Provides 6 heavily distinct curriculums across 3 difficulty tiers to truly evaluate agent robustness:

**Tier 1: Standard Evaluation**
* `easy_spring`: Generous reservoir, standard normal weather variables.

**Tier 2: Volatile Environmental Shifts**
* `summer_crisis`: Back-to-back heatwaves and high energy prices. The agent has to aggressively juggle cleanings and salinity.
* `hurricane_season`: Erratic grids, lower demands, but requires extreme energy arbitrage. 

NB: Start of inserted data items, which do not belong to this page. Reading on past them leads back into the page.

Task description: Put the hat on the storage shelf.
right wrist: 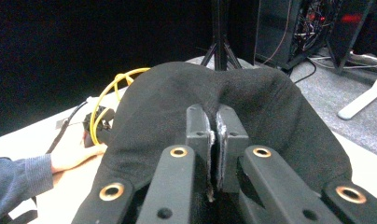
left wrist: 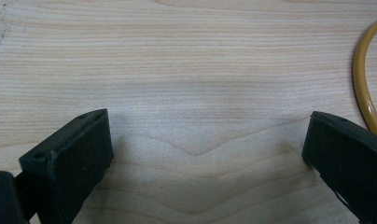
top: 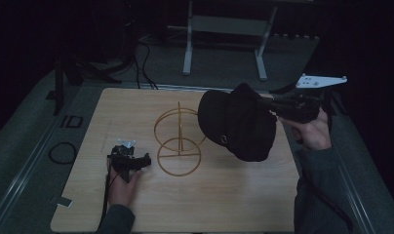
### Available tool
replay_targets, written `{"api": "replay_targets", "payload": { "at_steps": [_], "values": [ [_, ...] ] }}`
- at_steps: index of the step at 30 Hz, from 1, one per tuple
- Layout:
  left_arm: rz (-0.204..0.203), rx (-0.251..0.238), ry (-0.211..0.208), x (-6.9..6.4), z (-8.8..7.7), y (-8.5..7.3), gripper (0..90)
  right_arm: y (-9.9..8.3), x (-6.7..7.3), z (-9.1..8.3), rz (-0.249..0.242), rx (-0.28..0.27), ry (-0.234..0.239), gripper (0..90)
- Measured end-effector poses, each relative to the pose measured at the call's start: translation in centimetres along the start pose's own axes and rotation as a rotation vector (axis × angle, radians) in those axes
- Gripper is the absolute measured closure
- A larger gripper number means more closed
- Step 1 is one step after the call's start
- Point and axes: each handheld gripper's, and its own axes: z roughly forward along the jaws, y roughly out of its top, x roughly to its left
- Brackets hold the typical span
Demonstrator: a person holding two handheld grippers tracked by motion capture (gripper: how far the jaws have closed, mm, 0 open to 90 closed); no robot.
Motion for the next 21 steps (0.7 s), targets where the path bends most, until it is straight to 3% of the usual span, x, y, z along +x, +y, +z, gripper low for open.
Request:
{"api": "replay_targets", "payload": {
  "at_steps": [21],
  "values": [
    [0.000, 0.000, 0.000, 0.0, 0.0, 0.0, 1.3, 1.7, 1.0, 1.0, -0.031, -0.005, 0.018, 86.1]
  ]
}}
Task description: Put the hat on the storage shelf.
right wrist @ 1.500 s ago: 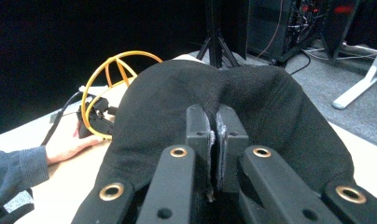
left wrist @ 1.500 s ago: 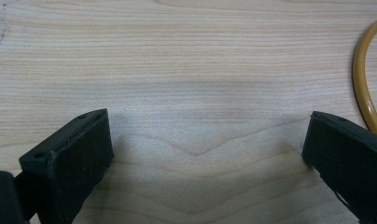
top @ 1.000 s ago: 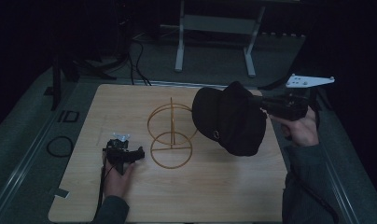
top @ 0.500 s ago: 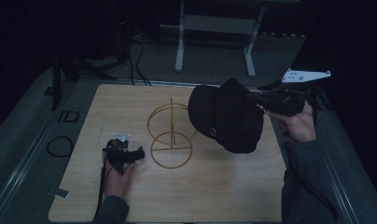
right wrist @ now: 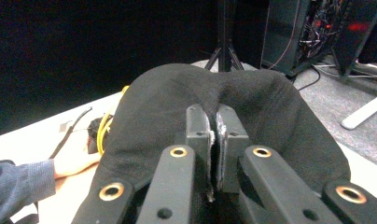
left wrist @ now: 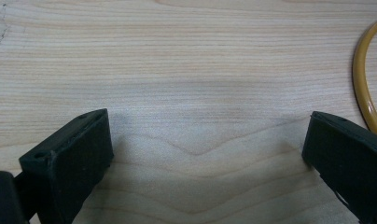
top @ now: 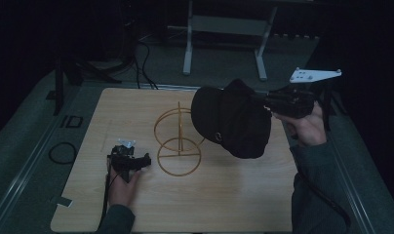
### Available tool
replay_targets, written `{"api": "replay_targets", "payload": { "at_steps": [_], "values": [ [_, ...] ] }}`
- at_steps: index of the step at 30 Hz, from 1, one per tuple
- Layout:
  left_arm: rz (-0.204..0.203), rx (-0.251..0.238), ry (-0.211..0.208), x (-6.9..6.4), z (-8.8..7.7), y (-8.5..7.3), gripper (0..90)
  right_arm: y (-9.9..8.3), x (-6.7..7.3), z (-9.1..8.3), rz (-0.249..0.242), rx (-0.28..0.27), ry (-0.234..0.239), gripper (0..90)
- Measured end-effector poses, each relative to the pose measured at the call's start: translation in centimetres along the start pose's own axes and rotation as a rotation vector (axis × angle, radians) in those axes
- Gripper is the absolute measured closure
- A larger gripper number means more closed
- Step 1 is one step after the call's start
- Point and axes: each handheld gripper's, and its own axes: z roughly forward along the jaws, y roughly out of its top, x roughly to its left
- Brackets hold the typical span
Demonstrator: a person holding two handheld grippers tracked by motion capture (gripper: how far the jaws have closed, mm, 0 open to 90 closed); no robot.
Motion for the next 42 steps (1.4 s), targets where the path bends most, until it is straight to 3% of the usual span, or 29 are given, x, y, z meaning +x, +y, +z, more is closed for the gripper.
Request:
{"api": "replay_targets", "payload": {
  "at_steps": [42],
  "values": [
    [0.001, 0.002, -0.001, 0.0, 0.0, 0.0, 1.2, 4.0, 3.0, 4.6, -0.053, -0.009, 0.075, 85.9]
  ]
}}
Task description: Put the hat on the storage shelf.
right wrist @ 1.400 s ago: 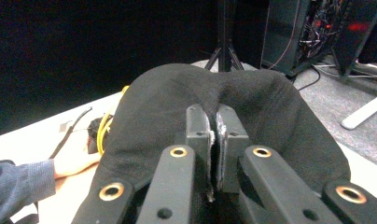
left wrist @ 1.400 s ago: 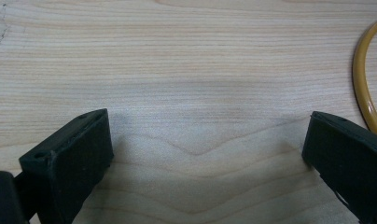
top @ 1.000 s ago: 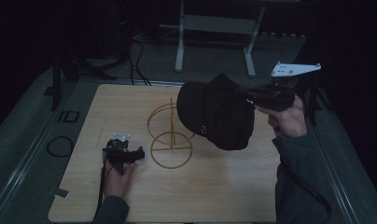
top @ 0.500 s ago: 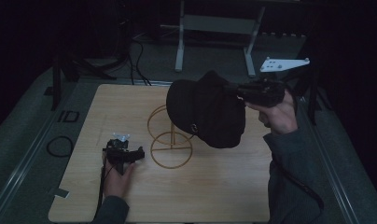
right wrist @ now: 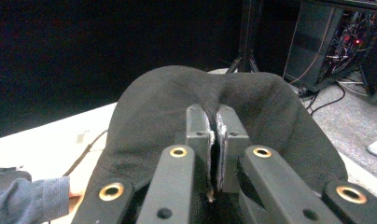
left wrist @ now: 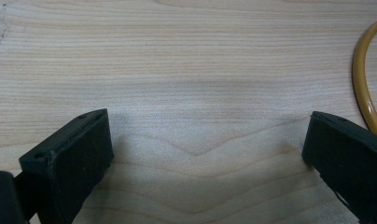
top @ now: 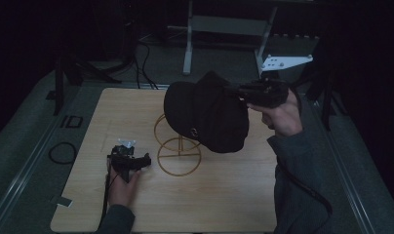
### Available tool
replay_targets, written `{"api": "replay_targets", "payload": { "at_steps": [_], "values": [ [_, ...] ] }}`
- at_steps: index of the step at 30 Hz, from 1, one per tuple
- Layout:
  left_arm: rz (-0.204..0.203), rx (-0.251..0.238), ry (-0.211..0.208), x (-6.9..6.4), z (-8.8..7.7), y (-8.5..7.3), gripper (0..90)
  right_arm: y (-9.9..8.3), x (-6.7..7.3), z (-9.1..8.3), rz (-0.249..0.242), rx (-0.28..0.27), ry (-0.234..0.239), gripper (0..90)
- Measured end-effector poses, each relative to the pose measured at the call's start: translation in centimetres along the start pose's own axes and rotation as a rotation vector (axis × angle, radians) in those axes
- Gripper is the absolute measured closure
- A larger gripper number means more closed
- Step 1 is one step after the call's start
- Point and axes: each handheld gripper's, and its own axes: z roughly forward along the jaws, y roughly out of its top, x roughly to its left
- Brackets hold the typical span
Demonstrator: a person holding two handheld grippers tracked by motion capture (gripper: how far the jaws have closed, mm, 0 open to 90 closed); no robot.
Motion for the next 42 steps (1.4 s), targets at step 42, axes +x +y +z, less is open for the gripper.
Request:
{"api": "replay_targets", "payload": {
  "at_steps": [42],
  "values": [
    [-0.001, -0.002, 0.002, 0.0, 0.0, 0.0, 1.2, 4.8, 3.6, 5.7, -0.107, 0.041, 0.069, 85.8]
  ]
}}
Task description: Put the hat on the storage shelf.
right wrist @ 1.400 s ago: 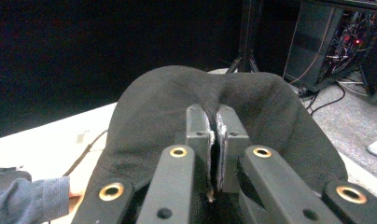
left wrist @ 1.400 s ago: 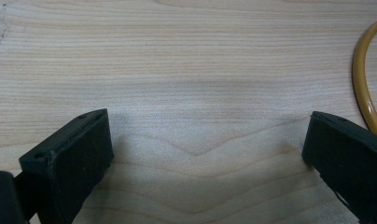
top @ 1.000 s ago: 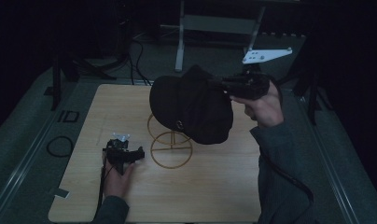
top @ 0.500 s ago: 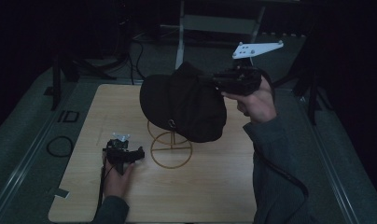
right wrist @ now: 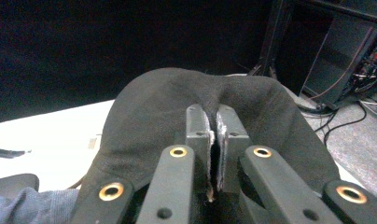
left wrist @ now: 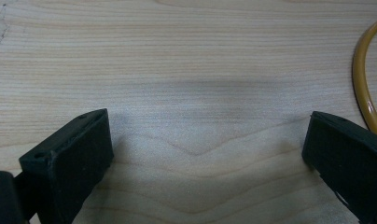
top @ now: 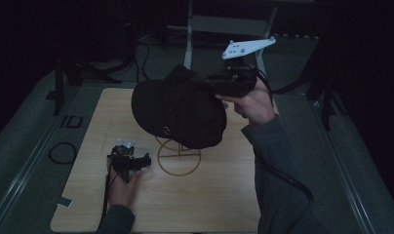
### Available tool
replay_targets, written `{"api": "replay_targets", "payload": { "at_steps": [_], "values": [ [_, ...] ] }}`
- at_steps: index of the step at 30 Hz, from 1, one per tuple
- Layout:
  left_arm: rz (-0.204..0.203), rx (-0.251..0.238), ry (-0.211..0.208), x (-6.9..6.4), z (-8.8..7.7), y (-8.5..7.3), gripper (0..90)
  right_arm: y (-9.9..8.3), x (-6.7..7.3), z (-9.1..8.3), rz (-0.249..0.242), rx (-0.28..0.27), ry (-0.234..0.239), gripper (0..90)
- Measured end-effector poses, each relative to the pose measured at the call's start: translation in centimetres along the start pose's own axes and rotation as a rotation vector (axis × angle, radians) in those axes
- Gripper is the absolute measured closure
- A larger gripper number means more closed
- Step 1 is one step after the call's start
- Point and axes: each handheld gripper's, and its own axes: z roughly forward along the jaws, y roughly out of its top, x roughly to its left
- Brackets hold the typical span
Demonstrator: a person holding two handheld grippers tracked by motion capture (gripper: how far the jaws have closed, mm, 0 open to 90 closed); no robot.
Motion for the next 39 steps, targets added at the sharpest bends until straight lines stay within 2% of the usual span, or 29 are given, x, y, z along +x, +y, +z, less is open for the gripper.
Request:
{"api": "replay_targets", "payload": {
  "at_steps": [4, 5, 6, 10, 19, 21, 25, 26, 33, 39],
  "values": [
    [-0.001, 0.001, -0.001, 0.0, 0.0, 0.0, 1.2, 0.2, 0.3, 1.1, -0.010, 0.024, 0.002, 85.7],
    [-0.001, 0.001, -0.001, 0.0, 0.0, 0.0, 1.2, 0.2, 0.6, 1.8, -0.023, 0.041, 0.003, 85.7],
    [-0.001, 0.001, -0.001, 0.0, 0.0, 0.0, 1.2, 0.2, 0.6, 1.8, -0.023, 0.041, 0.003, 85.7],
    [0.002, 0.001, -0.001, 0.0, 0.0, 0.0, 1.2, 0.0, 0.8, 3.7, -0.028, 0.083, 0.006, 85.6],
    [0.002, 0.000, -0.001, 0.0, 0.0, 0.0, 1.3, -0.1, 1.5, 6.1, -0.044, 0.125, 0.010, 85.5],
    [0.001, 0.000, -0.001, 0.0, 0.0, 0.0, 1.3, 0.0, 1.9, 7.2, -0.061, 0.147, 0.009, 85.4],
    [0.001, 0.001, 0.000, 0.0, 0.0, 0.0, 1.3, -0.1, 2.1, 8.1, -0.063, 0.164, 0.005, 85.1],
    [0.001, 0.001, 0.000, 0.0, 0.0, 0.0, 1.2, -0.1, 2.2, 8.8, -0.064, 0.176, 0.006, 84.8],
    [-0.017, -0.001, 0.022, 0.8, -0.2, -0.2, 1.3, -0.5, 2.3, 10.2, -0.066, 0.209, 0.001, 84.2],
    [-0.016, 0.002, 0.017, 1.0, -0.3, -0.3, 1.2, -0.9, 2.2, 10.7, -0.061, 0.228, -0.004, 83.0]
  ]
}}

**Tier 3: Asymmetrical Shock Scenarios (Testing True Robustness)**
* `black_swan_drought`: Brutal. Demand stays critically high, reservoir is small. Tests the agent's ability to perfectly time maintenance cooldowns. If they miss one cleaning window, the city drys out.
* `grid_failure`: The ultimate energy arbitrage test. Standard demand, but grid energy pricing fluctuates by massive magnitudes (`price_volatility=250.0`). Pumping at the wrong time bankrupts the plant.
* `marathon_endurance`: A 500-step test where micro-degradations compound. Short-term greedy strategies (running fouled, taking salinity hits) will eventually snowball into total failure.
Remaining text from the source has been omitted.